Write all entries out exactly, images excluded.

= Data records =
□ □ □ □

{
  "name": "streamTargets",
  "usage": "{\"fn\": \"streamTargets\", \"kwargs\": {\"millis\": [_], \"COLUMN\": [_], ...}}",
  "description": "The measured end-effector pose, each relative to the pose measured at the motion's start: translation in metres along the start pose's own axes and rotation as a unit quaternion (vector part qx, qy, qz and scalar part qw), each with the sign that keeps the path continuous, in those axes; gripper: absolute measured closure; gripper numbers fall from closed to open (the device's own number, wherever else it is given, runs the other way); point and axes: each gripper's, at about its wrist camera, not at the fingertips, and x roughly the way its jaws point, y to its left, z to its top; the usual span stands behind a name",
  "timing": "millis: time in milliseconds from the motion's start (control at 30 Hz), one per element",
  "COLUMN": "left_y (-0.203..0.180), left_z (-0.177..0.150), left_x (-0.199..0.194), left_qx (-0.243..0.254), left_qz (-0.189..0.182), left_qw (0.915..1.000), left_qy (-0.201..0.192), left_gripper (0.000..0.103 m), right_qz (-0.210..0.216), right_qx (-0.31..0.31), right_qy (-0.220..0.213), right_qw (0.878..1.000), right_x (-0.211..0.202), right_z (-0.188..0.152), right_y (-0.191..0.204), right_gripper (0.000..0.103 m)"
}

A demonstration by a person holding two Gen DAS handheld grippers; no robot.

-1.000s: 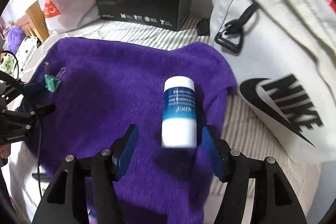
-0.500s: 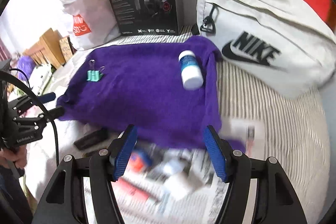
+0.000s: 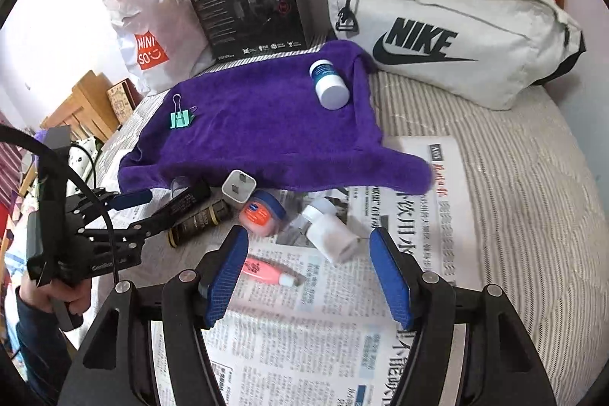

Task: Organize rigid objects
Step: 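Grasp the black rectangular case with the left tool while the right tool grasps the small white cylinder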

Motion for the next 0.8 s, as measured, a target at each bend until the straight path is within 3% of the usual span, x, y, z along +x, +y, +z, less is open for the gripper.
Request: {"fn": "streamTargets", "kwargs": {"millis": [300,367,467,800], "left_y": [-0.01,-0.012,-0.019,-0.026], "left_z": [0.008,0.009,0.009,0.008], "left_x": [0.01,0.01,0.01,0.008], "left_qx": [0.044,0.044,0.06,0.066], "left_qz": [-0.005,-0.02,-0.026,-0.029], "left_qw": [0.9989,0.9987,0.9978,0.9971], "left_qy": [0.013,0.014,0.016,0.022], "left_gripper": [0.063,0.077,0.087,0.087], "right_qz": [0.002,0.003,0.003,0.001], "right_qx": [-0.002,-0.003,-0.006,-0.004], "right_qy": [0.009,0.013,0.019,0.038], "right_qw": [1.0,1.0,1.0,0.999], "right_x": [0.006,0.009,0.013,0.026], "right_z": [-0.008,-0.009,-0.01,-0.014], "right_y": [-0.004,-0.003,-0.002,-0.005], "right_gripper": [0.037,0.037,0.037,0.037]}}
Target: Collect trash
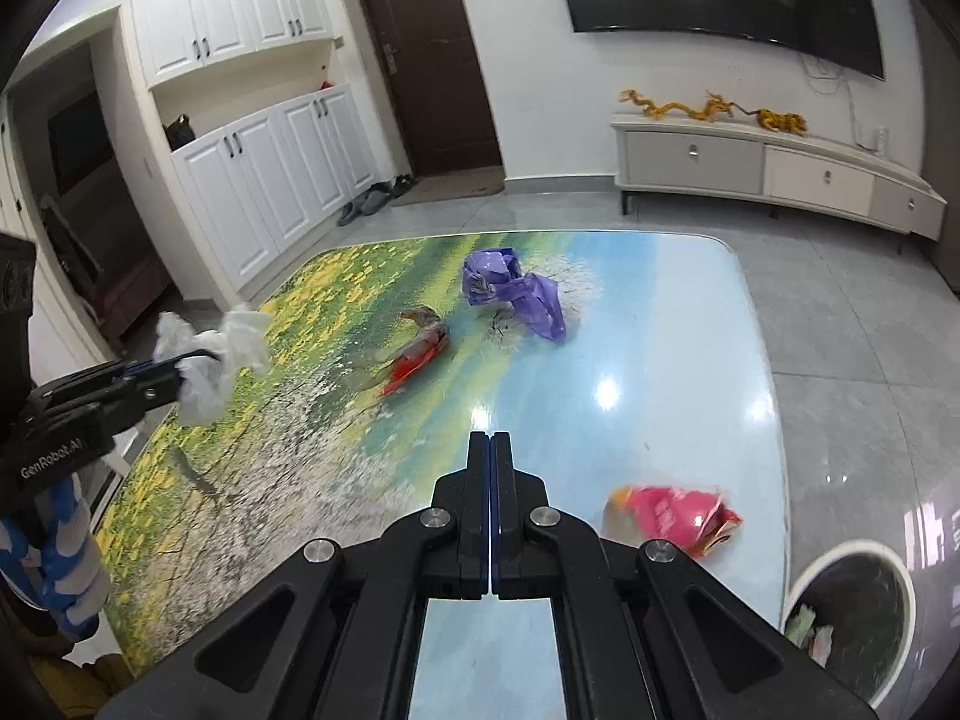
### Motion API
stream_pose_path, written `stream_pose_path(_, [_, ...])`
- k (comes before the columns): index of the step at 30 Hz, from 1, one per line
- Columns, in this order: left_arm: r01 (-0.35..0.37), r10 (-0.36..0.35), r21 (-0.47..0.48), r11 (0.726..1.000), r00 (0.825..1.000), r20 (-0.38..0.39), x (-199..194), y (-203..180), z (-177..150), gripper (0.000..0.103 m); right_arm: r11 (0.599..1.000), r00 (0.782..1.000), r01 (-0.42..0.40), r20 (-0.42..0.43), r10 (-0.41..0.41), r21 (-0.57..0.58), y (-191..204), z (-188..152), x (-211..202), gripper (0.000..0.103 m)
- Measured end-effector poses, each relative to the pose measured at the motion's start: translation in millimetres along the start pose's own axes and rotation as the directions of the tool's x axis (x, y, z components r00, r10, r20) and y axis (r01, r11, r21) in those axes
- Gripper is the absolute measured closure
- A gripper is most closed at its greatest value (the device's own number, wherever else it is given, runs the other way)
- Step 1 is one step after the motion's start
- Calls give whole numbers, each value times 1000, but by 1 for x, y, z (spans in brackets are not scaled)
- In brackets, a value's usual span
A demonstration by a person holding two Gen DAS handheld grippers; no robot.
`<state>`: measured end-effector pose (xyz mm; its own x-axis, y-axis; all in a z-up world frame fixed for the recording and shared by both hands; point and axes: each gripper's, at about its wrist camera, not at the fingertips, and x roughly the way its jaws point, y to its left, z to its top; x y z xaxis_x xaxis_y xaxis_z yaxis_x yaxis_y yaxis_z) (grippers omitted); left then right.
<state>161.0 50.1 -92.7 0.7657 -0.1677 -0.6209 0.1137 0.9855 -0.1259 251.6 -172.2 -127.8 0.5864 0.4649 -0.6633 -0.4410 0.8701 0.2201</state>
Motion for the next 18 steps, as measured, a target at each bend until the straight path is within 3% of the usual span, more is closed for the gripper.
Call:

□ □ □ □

= TASK RESPONSE =
{
  "name": "streamTargets",
  "usage": "{\"fn\": \"streamTargets\", \"kwargs\": {\"millis\": [_], \"COLUMN\": [_], ...}}",
  "description": "The measured end-effector pose, each relative to the pose measured at the motion's start: translation in metres along the start pose's own axes and rotation as a unit quaternion (vector part qx, qy, qz and scalar part qw), each with the sign that keeps the path continuous, in those axes; gripper: absolute measured closure; gripper numbers fall from closed to open (the device's own number, wherever else it is given, runs the other way); point and axes: each gripper's, at about its wrist camera, not at the fingertips, and x roughly the way its jaws point, y to its left, z to its top; the usual span stands behind a name",
  "timing": "millis: time in milliseconds from the motion's start (control at 30 Hz), one per element",
  "COLUMN": "left_y (-0.203..0.180), left_z (-0.177..0.150), left_x (-0.199..0.194), left_qx (-0.243..0.254), left_qz (-0.189..0.182), left_qw (0.915..1.000), left_qy (-0.201..0.192), left_gripper (0.000..0.103 m), right_qz (-0.210..0.216), right_qx (-0.31..0.31), right_qy (-0.220..0.213), right_qw (0.878..1.000), right_x (-0.211..0.202), right_z (-0.188..0.152), right_y (-0.191..0.204), right_gripper (0.000..0.103 m)"
}

A demonstration by a person holding two Gen DAS handheld grippers; no robot.

-1.000s: 
-0.500s: 
+0.000s: 

Task: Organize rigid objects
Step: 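Grasp the black rectangular case with the left tool while the right tool grasps the small white cylinder
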
Motion for the next 0.8 s, as measured, a target at each bend until the straight path is within 3% of the usual span, x, y, z along +x, +y, +z, less is open for the gripper.
Request: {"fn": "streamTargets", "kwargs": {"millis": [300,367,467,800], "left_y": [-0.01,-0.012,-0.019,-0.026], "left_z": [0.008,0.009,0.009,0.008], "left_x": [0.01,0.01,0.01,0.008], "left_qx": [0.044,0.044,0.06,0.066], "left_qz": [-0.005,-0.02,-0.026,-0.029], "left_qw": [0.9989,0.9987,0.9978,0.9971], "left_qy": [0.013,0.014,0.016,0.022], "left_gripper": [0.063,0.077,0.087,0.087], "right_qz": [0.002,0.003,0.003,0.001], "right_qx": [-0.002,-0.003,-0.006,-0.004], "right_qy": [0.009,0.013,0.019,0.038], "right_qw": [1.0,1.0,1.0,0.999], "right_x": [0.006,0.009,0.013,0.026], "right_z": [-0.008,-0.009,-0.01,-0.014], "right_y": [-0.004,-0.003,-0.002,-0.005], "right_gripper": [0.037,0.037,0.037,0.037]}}
Target: Collect trash
### Motion API
stream_pose_path, written `stream_pose_path(_, [_, ...])`
- k (comes before the columns): index of the step at 30 Hz, from 1, one per line
- Columns, in this order: left_arm: r01 (-0.35..0.37), r10 (-0.36..0.35), r21 (-0.47..0.48), r11 (0.726..1.000), r00 (0.825..1.000), r20 (-0.38..0.39), x (-199..194), y (-203..180), z (-177..150), gripper (0.000..0.103 m); right_arm: r11 (0.599..1.000), r00 (0.782..1.000), r01 (-0.42..0.40), r20 (-0.42..0.43), r10 (-0.41..0.41), r21 (-0.57..0.58), y (-191..204), z (-188..152), x (-211..202), gripper (0.000..0.103 m)
- Measured end-effector poses, each relative to the pose measured at the motion's start: translation in millimetres along the start pose's own axes and rotation as the directions of the tool's x axis (x, y, z components r00, r10, r20) and y axis (r01, r11, r21) in those axes
- Gripper is the absolute measured closure
- A gripper is most closed at its greatest value (the device's own number, wherever else it is given, runs the other way)
- Step 1 is one step after the motion's start
- Calls give whole numbers, each value times 1000, but by 1 for x, y, z (spans in brackets are not scaled)
- In brackets, a value's usual span
A demonstration by a person holding two Gen DAS handheld grippers; no robot.
`<state>`: measured end-effector pose (xyz mm; its own x-axis, y-axis; all in a z-up world frame fixed for the recording and shared by both hands; point and axes: each gripper's, at about its wrist camera, not at the fingertips, and x roughly the way its jaws point, y to its left, z to its top; x y z xaxis_x xaxis_y xaxis_z yaxis_x yaxis_y yaxis_z) (grippers omitted); left then right.
<state>161.0 50.1 -92.7 0.7657 -0.1677 -0.6209 0.1137 0.9855 -0.1259 251.6 -172.2 -127.8 0.5864 0.4649 -0.6633 -0.4410 0.8701 0.2201</state>
Motion for the next 18 steps, as measured, a target at each bend until the straight path is within 3% of the usual span, more is closed for the gripper.
Call:

That concludes the answer to this exercise.